Título: Propina em até 10 vezes no cartão
Autor: Vasconcellos, Fábio; Ramalho, Sérgio
Fonte: O Globo, 29/11/2007, Rio, p. 15

Nas negociações, acusados se referiam a dinheiro como "bola de golfe".

A ligação dura pouco mais de 3 minutos. Tempo suficiente para um fiscal oferecer a um empresário o parcelamento da propina em dez vezes, no cartão de crédito. A conversa integra as 2.053 horas de interceptações feitas pelos promotores envolvidos na investigação sobre as fraudes na Secretaria estadual de Fazenda. O monitoramento das ligações começou há dez meses. Nesse período, os promotores conseguiram detalhar o esquema montado pelos 13 fiscais que tiveram as prisões decretadas pela Justiça. Chefe do grupo segundo denúncia do MP, Chico Olho de Boi negocia pagamentos de propina, a transferência de fiscais para inspetorias e até menciona os planos para colocar o filho em seu lugar na secretaria.

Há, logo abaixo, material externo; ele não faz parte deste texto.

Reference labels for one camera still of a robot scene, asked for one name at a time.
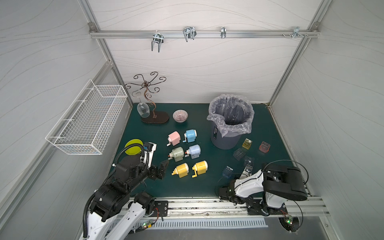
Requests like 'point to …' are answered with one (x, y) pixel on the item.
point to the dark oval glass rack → (161, 118)
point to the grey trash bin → (217, 142)
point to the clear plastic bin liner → (232, 114)
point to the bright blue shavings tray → (228, 172)
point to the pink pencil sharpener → (174, 138)
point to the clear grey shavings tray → (248, 160)
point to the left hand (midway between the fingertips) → (159, 158)
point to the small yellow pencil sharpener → (181, 170)
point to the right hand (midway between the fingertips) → (240, 175)
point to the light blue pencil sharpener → (190, 135)
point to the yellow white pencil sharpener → (200, 168)
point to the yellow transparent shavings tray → (247, 143)
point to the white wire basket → (85, 127)
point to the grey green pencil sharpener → (177, 154)
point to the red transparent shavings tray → (264, 147)
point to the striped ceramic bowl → (180, 115)
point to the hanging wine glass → (143, 109)
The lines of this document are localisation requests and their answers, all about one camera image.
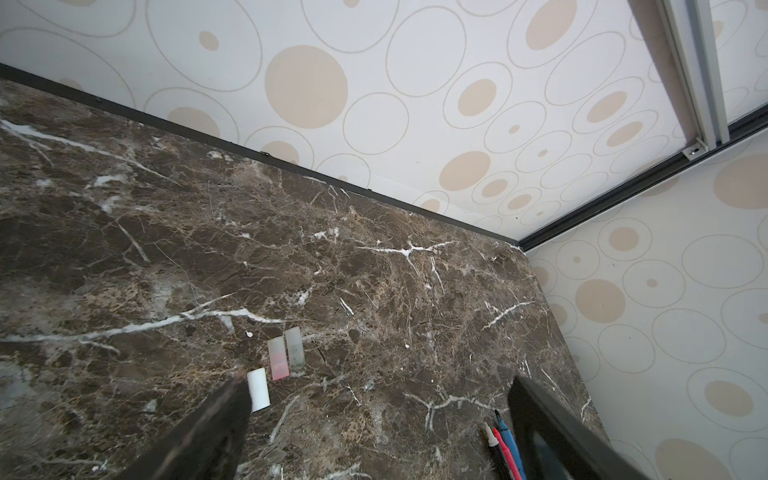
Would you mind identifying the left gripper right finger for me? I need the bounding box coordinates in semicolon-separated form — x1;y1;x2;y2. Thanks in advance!
507;376;645;480

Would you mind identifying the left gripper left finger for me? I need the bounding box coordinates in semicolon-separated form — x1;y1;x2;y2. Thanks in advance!
117;377;252;479

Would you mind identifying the blue marker pen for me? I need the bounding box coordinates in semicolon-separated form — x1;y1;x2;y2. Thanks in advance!
494;410;527;480

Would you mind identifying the pink marker pen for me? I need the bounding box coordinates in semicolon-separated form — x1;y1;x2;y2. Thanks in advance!
492;428;522;480

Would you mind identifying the white pen cap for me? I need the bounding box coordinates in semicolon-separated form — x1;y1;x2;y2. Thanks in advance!
247;368;271;412

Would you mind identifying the clear pink pen cap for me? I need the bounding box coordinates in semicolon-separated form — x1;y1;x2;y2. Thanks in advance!
267;336;290;381

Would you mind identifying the clear blue pen cap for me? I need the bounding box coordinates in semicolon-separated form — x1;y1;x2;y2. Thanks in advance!
284;327;306;371

Numa das conversas, interceptada a pedido do MP, o fiscal Cândido Álvaro Pereira Machado oferece ao empresário identificado apenas como Antônio Carlos uma forma de parcelar o pagamento da propina. O empresário demonstra embaraço com a proposta e diz que vai pensar. O fiscal insiste, pergunta se Antônio possui um determinado cartão de crédito e sugere a compra de uma televisão, que poderia ser parcelada em até dez vezes, sem juros.

As escutas revelam que o esquema montado pelos fiscais conta com colaboradores, que atuam como intermediários junto aos empresários e contadores. Um deles é identificado como Alci São Tiago. Num telefonema de um minuto, ele acerta com o contador Antônio Carlos Corrêa Pena o pagamento de propina para conseguir a liberação de um documento da secretaria de Fazenda. Na gravação, o contador avisa a Alci que vai levar o cliente ao encontro. Alci, então, diz que o documento vai sair a "um ponto zero" (R$1 mil). Alci argumenta, lembra que estão todos trabalhando e aumenta para "um ponto cinco" (R$1,5 mil) .

O monitoramento das conversas revela ainda que os envolvidos no esquema usavam códigos para se referir ao pagamento de propina, evidenciando a preocupação com possíveis escutas. Nas ligações, há referências a dinheiro como "biela", "bola de golfe" e "bola de tênis". O código é usado, por exemplo, numa conversa entre um comerciante identificado como Barreiro e um fiscal, como Paulo. Na ligação, barreiro diz que não conseguiu as "bolas de golfe" e pede para entregá-las no dia seguinte.